_ACTIVITY_: Below are the records; give again exactly the line with "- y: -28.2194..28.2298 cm", the line with "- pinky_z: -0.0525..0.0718", and each line that lies between them, and nothing besides.

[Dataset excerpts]
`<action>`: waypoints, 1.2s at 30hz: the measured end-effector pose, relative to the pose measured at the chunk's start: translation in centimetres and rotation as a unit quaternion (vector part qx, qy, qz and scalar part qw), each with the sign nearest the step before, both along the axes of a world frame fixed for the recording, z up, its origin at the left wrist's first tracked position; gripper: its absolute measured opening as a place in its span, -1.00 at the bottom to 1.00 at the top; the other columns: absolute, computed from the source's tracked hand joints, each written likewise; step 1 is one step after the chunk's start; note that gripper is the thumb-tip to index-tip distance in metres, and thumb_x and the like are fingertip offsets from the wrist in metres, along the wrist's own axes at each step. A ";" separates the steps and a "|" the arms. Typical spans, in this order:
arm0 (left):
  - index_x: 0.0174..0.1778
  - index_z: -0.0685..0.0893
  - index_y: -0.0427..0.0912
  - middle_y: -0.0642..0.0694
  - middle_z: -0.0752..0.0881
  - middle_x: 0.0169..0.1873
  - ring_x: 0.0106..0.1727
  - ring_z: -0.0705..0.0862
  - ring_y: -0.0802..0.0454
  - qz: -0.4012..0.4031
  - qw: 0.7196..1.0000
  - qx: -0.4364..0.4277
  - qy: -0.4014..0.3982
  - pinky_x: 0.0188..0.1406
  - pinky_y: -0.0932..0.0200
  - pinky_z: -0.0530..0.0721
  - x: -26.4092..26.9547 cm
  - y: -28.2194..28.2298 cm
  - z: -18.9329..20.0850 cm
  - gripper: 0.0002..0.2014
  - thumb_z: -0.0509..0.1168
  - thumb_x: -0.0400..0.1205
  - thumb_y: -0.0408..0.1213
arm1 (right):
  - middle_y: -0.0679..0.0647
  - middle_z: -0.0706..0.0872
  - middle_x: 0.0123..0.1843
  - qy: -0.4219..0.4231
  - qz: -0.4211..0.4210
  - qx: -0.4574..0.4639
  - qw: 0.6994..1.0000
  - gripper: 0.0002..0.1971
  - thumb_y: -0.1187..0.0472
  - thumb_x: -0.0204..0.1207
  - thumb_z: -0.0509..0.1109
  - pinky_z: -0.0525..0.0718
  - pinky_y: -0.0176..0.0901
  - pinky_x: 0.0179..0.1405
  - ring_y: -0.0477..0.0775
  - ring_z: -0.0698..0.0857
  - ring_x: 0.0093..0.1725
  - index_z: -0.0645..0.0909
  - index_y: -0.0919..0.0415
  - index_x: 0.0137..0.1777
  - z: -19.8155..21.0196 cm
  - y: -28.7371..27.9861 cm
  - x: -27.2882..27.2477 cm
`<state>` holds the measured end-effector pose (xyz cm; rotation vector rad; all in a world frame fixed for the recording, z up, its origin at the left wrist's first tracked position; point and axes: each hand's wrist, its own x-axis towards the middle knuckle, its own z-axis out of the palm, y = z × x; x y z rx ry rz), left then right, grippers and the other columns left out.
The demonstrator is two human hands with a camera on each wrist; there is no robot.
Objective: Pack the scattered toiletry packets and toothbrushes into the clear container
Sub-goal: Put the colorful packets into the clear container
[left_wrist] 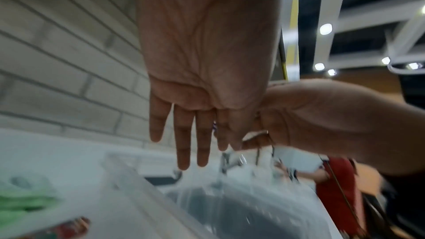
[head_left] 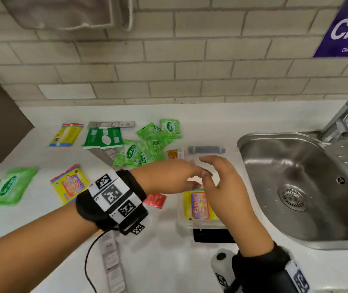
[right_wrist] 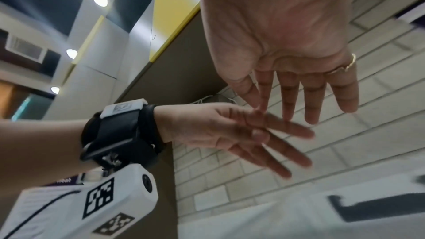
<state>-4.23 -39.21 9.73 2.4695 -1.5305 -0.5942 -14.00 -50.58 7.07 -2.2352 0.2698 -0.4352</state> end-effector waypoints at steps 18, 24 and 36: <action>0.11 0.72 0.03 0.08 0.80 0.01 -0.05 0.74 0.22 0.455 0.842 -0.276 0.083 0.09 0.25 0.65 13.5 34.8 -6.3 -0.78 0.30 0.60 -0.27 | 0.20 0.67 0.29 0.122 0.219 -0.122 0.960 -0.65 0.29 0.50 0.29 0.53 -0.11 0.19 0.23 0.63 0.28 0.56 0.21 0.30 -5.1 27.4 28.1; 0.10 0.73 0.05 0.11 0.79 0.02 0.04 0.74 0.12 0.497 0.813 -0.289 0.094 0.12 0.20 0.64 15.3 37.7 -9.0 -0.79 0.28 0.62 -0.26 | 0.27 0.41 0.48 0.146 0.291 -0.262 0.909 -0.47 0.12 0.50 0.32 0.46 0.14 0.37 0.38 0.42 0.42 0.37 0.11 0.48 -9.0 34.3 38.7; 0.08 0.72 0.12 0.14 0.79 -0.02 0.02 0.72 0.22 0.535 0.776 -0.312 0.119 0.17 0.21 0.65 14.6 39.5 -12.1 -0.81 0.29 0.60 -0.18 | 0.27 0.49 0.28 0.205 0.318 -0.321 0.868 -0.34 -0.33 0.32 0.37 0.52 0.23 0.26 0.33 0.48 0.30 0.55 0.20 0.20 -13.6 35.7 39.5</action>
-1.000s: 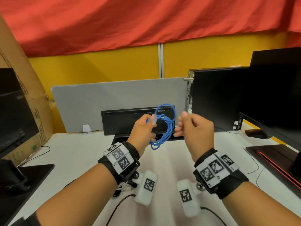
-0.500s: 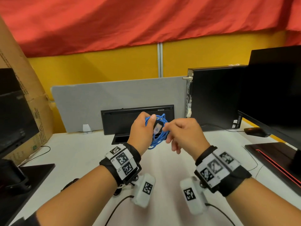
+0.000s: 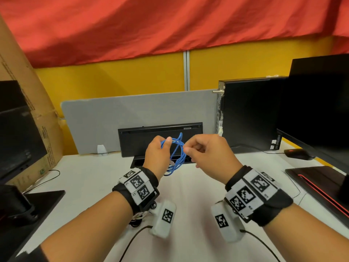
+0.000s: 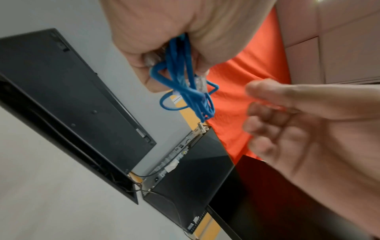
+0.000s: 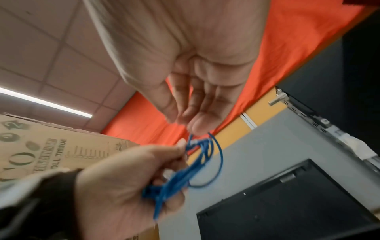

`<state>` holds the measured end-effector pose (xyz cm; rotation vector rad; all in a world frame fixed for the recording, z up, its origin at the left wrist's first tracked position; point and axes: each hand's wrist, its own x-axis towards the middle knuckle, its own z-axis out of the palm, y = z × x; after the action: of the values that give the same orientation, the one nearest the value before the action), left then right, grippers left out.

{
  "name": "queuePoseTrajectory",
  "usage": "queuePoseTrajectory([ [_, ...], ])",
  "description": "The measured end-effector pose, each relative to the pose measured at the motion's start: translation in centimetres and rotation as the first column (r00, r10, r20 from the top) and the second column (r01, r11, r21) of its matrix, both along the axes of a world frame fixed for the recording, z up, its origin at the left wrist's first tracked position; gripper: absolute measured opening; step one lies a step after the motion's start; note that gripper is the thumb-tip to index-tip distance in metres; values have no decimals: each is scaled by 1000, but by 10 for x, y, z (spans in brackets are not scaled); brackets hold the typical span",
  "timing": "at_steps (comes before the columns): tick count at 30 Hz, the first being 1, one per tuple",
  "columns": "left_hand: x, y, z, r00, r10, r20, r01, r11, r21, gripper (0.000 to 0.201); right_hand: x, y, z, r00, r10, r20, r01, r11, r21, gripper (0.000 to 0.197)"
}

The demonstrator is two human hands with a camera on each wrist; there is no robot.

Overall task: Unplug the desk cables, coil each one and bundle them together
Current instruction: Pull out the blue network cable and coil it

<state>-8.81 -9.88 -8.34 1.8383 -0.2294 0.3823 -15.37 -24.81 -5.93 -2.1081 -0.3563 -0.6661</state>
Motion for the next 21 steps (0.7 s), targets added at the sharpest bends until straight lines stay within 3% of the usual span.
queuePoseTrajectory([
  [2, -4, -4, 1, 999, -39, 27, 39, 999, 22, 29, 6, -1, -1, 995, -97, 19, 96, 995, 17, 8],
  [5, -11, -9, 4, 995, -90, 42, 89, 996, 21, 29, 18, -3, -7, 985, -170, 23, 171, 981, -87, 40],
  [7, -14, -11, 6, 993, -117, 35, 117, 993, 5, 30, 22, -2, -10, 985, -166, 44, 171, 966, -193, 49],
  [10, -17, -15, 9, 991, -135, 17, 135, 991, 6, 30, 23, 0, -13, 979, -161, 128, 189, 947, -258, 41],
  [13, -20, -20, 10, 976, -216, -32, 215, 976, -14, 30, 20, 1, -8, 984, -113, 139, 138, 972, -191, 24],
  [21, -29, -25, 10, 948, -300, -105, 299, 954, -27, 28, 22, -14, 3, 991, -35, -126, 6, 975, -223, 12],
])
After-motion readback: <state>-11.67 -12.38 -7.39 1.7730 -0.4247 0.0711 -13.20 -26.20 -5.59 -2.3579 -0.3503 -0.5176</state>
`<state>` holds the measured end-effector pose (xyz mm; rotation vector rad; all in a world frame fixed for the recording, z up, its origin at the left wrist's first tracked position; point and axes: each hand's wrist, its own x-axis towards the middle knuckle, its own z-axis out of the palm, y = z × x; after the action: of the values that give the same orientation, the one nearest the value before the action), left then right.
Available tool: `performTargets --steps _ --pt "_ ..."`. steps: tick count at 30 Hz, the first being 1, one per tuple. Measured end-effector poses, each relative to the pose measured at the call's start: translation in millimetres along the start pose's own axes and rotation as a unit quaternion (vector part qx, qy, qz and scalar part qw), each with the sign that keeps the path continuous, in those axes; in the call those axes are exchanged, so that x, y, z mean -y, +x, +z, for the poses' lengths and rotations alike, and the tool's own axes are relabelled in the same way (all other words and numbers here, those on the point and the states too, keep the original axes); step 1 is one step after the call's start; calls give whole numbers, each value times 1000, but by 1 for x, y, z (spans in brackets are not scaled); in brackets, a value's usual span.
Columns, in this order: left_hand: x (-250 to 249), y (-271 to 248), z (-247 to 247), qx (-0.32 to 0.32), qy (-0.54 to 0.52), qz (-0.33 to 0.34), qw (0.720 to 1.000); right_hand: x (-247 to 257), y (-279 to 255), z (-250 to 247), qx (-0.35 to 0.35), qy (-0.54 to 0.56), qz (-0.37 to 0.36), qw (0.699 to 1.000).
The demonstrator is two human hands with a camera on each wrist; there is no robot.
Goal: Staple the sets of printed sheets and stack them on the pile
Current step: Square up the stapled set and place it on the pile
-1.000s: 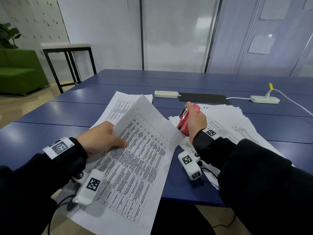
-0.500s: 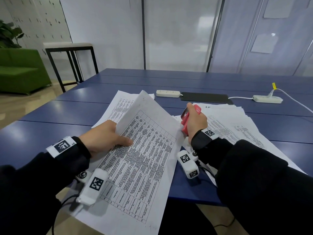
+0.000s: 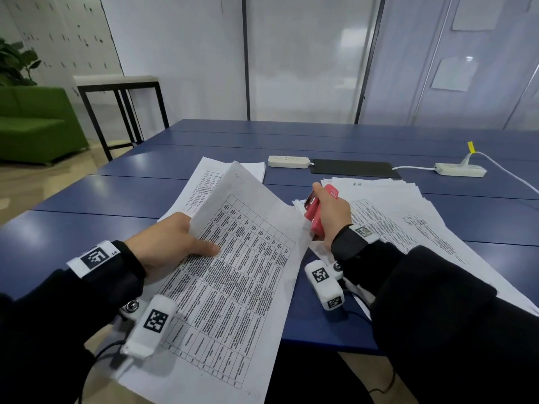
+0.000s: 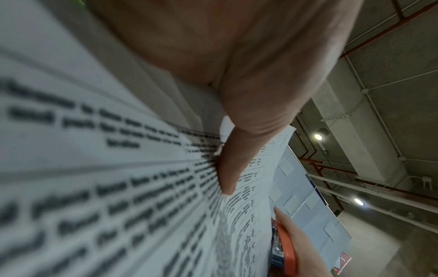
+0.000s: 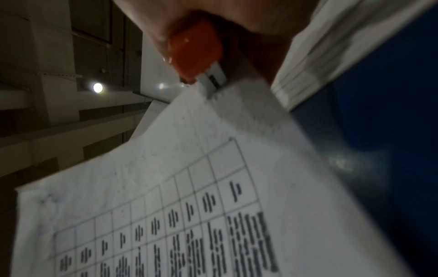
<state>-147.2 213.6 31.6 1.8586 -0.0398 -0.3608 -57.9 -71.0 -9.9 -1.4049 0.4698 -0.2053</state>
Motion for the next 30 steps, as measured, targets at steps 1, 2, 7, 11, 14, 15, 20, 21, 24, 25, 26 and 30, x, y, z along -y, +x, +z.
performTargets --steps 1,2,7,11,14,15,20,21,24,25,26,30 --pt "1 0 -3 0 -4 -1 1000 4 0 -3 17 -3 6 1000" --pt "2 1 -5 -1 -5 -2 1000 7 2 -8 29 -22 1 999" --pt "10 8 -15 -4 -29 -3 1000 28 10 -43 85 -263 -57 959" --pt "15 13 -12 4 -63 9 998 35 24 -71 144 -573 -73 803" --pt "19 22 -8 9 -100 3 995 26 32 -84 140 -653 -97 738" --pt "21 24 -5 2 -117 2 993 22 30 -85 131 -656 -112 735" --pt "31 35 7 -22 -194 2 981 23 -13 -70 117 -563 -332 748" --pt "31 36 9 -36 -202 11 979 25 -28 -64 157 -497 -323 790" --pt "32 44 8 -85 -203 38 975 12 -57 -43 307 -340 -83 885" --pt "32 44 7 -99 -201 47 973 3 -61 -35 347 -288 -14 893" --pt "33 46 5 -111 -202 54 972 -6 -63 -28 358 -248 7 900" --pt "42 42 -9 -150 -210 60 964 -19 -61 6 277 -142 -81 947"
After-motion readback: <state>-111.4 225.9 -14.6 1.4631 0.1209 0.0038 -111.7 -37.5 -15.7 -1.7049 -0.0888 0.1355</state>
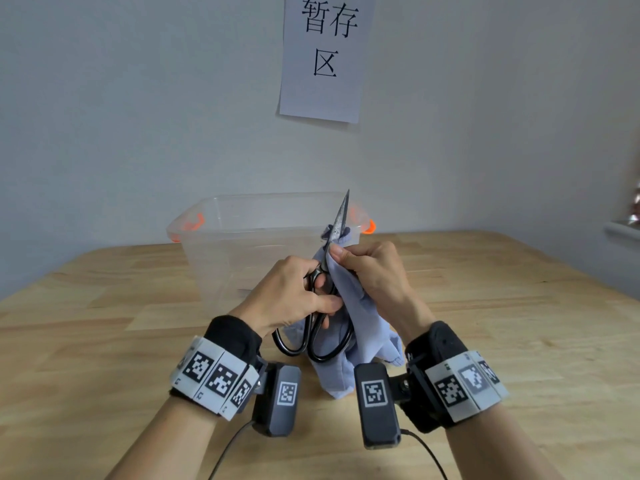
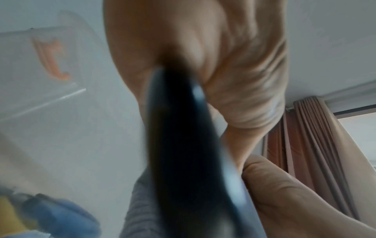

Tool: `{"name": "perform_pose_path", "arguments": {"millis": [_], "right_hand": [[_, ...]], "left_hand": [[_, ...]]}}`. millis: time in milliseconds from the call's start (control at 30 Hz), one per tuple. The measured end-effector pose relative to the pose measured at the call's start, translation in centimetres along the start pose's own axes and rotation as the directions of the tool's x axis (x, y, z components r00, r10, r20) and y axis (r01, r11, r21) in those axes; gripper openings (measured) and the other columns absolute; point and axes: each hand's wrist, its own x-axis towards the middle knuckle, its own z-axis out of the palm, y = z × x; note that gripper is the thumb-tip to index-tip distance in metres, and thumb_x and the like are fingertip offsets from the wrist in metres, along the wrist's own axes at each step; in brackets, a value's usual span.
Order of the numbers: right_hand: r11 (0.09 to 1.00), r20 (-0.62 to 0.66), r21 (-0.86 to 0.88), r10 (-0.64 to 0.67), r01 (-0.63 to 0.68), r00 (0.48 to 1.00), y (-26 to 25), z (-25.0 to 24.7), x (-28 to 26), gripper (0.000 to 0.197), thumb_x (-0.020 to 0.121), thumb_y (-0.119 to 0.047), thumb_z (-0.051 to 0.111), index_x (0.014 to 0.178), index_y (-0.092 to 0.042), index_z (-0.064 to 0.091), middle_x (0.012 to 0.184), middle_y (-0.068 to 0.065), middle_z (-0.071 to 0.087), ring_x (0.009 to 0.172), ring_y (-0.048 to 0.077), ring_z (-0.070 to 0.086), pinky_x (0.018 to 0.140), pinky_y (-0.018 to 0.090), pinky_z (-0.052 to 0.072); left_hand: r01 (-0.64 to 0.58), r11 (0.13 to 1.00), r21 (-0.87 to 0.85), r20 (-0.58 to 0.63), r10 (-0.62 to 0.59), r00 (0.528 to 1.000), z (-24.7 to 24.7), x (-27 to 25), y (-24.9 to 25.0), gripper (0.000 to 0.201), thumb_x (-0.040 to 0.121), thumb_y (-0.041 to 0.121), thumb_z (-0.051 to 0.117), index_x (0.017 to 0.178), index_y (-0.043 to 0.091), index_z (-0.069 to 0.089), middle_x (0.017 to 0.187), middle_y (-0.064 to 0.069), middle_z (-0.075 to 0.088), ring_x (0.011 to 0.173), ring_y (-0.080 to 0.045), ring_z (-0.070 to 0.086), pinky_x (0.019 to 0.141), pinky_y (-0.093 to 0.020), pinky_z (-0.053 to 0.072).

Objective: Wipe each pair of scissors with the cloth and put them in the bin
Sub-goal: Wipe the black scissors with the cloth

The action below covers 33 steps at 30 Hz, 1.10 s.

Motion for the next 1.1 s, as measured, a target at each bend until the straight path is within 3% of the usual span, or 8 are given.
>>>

_YOUR SOLUTION_:
  - y: -28.2194..28.2298 cm
  - z: -18.9329..20.0850 cm
  - gripper: 0.0002..0.2014
  - thumb_z: -0.0509..0.1168
  - thumb_x: -0.0400..0.1205
  - thumb_y: -0.0408..0.1213
arm1 (right):
  - middle_y: -0.0679..0.0647
  - middle_z: -0.0706..0.0872
  - middle_x: 0.0123..0.1843
  - qy: -0.4219..0.4231
  - qz: -0.4211..0.4210
  - qx: -0.4574..0.4639
  - qw: 0.6994..1.0000
  - gripper: 0.0002..0.1971
  - thumb_y: -0.1187..0.0472
  - thumb_x: -0.0204..0.1207
  - thumb_z: -0.0509..0.1109
  - pinky_z: -0.0525..0.0718

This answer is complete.